Now, in this industry-sponsored, randomized clinical trial, 44 healthy volunteers received one of four treatments: MFX alone (once daily for 5 days), MFX + DAV132 (thrice daily for 7 days), DAV132 alone, or an inactive treatment similar to DAV132 (control).
Compared with the MFX-only group, fecal concentrations of MFX were decreased >99% in those on MFX + DAV132. Plasma concentrations of MFX in those on DAV132 were the same as those on MFX alone. Intestinal microbiome richness decreased to 54.6% of baseline at day 6 in volunteers who received only MXF. With coadministration of DAV132, this decrease was attenuated to values close to controls. The abundance of metagenomic species in the feces was decreased in those on MFX alone compared with the other groups. No adverse effects related to DAV132 were reported.

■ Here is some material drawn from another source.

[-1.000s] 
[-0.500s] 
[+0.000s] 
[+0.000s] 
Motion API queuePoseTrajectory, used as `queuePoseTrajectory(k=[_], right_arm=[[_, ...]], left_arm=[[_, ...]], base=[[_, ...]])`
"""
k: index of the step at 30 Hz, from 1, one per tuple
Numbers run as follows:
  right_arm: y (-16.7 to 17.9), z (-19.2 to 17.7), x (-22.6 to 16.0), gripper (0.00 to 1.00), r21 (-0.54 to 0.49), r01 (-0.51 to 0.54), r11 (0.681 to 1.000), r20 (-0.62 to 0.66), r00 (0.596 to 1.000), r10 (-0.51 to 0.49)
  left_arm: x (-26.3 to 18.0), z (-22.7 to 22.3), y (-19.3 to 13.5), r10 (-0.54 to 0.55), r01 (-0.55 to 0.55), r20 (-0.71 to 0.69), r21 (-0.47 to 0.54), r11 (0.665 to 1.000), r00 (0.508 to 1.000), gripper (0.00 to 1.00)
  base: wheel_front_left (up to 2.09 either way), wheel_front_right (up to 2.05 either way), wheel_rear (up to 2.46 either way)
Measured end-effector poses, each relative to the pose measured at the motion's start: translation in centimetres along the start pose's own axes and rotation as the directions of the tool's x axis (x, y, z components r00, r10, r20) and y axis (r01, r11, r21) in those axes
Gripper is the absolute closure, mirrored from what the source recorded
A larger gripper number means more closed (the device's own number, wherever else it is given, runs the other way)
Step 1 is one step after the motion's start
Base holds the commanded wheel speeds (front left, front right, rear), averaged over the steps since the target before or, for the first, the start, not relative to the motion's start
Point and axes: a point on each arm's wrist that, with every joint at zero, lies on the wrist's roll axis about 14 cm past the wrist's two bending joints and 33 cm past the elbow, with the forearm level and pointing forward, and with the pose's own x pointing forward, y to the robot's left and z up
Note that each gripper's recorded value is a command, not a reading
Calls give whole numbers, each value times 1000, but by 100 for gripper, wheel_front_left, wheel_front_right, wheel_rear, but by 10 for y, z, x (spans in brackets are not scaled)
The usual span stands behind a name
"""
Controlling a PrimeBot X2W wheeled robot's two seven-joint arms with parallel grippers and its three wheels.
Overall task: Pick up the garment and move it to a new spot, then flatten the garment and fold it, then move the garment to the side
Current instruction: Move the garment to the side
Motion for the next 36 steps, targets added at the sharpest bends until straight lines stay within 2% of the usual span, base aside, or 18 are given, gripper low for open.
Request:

de Gunzburg J et al. Protection of the human gut microbiome from antibiotics. J Infect Dis 2018 Jan 30; 217:628. (https://doi.org/10.1093/infdis/jix604)
Comment
In this small study, coadministration of a proprietary activated charcoal product resulted in reduced gut antibiotic levels without affecting plasma pharmacokinetics and appeared to preserve the intestinal microbiome. Because systemically administrated antibiotics also affect the intestinal microbiome, it would be interesting to see how DAV132 performs under these circumstances.